*YOUR INSTRUCTIONS:*
Only the lines containing "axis" belong in the answer; find them in the material below.

*SOURCE DATA:*
-.-.-

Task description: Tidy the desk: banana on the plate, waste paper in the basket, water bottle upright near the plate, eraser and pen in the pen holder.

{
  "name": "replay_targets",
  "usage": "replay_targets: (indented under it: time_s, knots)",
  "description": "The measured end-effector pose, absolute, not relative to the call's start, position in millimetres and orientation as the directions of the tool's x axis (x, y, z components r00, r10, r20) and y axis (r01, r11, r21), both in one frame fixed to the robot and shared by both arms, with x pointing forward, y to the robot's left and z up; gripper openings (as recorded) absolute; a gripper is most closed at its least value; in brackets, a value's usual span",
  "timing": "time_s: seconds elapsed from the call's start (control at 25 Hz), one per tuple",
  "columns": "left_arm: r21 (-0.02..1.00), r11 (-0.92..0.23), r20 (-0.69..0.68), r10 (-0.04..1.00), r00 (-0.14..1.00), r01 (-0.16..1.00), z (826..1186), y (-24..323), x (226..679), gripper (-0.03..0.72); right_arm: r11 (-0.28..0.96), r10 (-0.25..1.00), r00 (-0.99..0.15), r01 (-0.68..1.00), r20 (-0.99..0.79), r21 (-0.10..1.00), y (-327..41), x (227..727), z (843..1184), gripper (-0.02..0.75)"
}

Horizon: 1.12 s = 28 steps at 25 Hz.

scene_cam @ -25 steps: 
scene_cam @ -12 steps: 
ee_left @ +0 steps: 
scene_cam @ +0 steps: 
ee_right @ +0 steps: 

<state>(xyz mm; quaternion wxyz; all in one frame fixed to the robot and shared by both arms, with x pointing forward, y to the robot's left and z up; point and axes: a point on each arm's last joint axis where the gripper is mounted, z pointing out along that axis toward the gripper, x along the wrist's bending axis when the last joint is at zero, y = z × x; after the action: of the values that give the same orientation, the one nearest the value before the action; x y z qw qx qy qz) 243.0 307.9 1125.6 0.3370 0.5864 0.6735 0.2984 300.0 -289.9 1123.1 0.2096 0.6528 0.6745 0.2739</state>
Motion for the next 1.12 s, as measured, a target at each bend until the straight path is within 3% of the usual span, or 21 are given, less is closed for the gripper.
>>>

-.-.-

*COMPLETED EXERCISE:*
  "description": "The measured end-effector pose, absolute, not relative to the call's start, position in millimetres and orientation as the directions of the tool's x axis (x, y, z components r00, r10, r20) and y axis (r01, r11, r21), both in one frame fixed to the robot and shared by both arms, with x pointing forward, y to the robot's left and z up; gripper openings (as recorded) absolute; a gripper is most closed at its least value; in brackets, a value's usual span",
<state>(xyz mm; quaternion wxyz; all in one frame fixed to the robot and shared by both arms, with x pointing forward, y to the robot's left and z up; point and axes: a point on each arm's last joint axis where the gripper is mounted, z pointing out along that axis toward the gripper, x along the wrist's bending axis when the last joint is at zero, y = z × x; after the action: of the values that give the same orientation, the one nearest the value before the action; x y z qw qx qy qz) 243.0 307.9 1125.6 0.3370 0.5864 0.6735 0.2984 300.0 -289.9 1123.1 0.2096 0.6528 0.6745 0.2739</state>

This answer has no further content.